Our overall objective was to create the most fuel-efficient, package-efficient cars possible. But more than that, we wanted to create cars that people would like to own...cars they would be comfortable with...cars that would serve them on urban freeways as well as in the crowded downtown area.
They also had to look good. The last thing we want to have happen is to arrive at 1990 and have all of our cars look like spartan little boxes.
An important aspect of their appearance is that they have to look like automobiles — not motorized market baskets. They have to look like they are in motion, and more importantly, they must move through the air efficiently. So, from the beginning, aerodynamics was a major consideration.

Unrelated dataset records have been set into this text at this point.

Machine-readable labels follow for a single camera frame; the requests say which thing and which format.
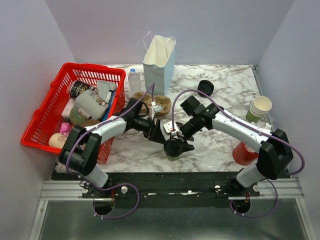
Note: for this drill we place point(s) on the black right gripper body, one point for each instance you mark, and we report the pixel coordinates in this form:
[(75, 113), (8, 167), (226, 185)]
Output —
[(187, 132)]

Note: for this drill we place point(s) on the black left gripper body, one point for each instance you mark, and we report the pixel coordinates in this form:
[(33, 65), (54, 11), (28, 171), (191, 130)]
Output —
[(150, 134)]

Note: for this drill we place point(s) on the black cup lid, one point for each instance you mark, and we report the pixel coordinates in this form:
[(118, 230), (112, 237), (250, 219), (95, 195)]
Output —
[(172, 148)]

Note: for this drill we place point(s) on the green paper cup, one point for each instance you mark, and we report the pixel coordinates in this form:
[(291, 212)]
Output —
[(171, 157)]

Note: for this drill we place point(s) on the brown pulp cup carrier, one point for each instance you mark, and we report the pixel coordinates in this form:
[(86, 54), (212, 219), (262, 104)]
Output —
[(163, 101)]

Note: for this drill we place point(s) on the stack of green paper cups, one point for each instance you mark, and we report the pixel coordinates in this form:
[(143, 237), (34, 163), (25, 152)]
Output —
[(258, 108)]

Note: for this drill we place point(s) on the light blue paper bag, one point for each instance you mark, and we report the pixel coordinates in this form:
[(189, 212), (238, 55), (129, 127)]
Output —
[(159, 63)]

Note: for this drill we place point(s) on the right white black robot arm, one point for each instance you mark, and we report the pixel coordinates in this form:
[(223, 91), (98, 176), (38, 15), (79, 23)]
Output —
[(273, 148)]

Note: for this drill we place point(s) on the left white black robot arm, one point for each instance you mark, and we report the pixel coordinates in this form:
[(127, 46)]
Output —
[(82, 146)]

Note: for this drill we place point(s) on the stack of black lids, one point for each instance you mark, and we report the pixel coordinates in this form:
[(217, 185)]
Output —
[(205, 86)]

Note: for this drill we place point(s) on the clear plastic water bottle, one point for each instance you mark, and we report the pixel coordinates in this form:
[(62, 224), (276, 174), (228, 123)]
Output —
[(134, 81)]

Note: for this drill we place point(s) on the blue flat package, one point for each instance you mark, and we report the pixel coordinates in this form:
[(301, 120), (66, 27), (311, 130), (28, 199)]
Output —
[(110, 97)]

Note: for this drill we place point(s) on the red cup holder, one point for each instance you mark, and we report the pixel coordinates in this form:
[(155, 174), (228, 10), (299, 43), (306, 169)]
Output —
[(243, 156)]

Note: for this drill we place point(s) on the grey printed pouch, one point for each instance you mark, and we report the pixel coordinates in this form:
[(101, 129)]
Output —
[(90, 105)]

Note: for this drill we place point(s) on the grey crumpled bag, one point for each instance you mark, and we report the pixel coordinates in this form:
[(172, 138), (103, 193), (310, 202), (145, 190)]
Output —
[(103, 88)]

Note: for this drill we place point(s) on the brown round package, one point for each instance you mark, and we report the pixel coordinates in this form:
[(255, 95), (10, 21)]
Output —
[(89, 123)]

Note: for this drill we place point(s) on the green round pouch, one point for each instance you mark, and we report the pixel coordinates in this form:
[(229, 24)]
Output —
[(78, 116)]

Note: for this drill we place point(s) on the pink small box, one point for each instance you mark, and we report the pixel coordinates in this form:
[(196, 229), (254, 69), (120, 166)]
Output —
[(65, 128)]

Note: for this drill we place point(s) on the black snack can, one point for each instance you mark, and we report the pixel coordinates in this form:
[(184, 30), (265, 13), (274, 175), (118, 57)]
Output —
[(78, 87)]

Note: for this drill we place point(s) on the beige round bun toy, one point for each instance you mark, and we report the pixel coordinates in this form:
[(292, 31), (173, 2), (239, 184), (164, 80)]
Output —
[(57, 140)]

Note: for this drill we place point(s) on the red plastic basket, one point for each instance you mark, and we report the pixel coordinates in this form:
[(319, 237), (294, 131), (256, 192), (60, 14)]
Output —
[(47, 120)]

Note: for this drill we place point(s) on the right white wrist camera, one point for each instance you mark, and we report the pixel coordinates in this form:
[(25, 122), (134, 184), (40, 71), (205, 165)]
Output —
[(171, 129)]

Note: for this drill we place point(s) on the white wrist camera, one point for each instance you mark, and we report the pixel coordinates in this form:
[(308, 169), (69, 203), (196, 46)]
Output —
[(171, 129), (153, 109)]

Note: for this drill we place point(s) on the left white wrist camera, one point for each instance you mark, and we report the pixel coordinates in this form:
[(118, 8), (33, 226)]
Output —
[(153, 109)]

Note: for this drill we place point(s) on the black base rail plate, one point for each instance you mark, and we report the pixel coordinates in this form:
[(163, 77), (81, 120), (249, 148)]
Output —
[(167, 190)]

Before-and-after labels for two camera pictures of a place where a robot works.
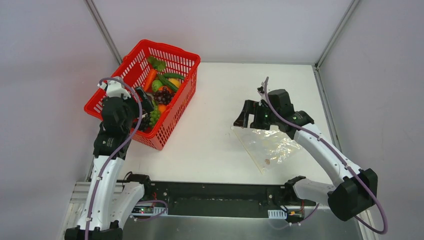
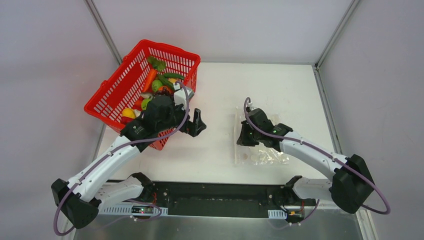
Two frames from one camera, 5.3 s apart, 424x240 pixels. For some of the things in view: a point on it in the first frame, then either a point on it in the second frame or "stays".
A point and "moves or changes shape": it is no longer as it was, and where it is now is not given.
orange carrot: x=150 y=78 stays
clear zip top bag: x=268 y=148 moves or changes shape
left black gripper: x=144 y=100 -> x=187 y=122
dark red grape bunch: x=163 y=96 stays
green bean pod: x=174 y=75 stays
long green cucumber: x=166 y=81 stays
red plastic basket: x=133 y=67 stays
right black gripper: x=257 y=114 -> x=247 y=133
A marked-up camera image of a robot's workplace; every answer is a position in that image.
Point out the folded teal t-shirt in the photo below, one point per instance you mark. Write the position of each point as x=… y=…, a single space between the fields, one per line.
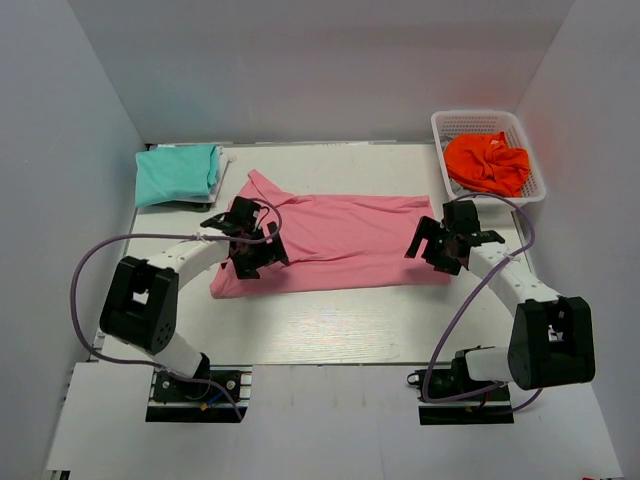
x=174 y=173

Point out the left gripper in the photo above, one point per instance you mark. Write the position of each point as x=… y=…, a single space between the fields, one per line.
x=246 y=268

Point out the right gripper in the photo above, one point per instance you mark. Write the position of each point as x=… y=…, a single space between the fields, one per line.
x=426 y=229

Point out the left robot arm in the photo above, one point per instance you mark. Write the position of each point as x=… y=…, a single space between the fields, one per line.
x=141 y=306

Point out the white folded cloth under teal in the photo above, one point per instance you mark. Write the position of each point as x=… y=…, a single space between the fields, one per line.
x=225 y=160

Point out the orange t-shirt in basket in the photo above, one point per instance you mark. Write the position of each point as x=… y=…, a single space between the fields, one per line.
x=486 y=163

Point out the grey cloth in basket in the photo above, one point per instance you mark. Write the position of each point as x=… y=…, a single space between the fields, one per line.
x=456 y=190

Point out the white plastic basket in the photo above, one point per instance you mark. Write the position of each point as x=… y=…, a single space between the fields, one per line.
x=446 y=125

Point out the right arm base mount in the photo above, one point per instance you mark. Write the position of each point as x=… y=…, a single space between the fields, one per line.
x=488 y=408

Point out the pink t-shirt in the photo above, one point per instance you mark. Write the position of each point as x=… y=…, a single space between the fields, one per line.
x=335 y=242

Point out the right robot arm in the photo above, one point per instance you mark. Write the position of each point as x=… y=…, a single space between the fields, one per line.
x=551 y=342

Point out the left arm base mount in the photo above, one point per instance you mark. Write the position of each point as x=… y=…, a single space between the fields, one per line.
x=174 y=401

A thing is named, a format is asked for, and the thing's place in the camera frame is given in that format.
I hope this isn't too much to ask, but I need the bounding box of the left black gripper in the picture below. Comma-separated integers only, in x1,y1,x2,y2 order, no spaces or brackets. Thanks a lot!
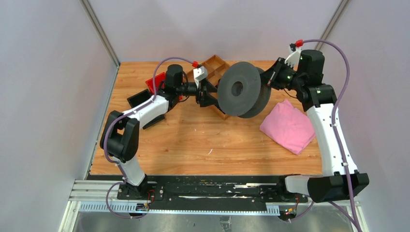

We gave special attention to the interiors, too. The most important consideration in designing small cars is to avoid a tiny claustrophobic cell or cocoon effect. Some of the econobox concepts that we have looked at have a very dehumanizing effect, and we want to avoid that at any price.
To accomplish this we've done a number of things such as sweeping away the instrument panel to give a feeling of spaciousness, devising ingenious luggage storage space, and we even have a small miracle that seats seven persons.
Another major objective of these concept cars is to educate the public... and, ourselves for that matter... about what to expect in future small cars. The size and shape of automobiles are changing so rapidly that it is causing a sort of cultural shock. In the '50s, '60s and '70s, when change was more evolutionary, it was much easier to forecast consumer trends. We were able to test designs in research clinics by showing prospective buyers clay and plastic
models of cars that we planned for three to five years in the future.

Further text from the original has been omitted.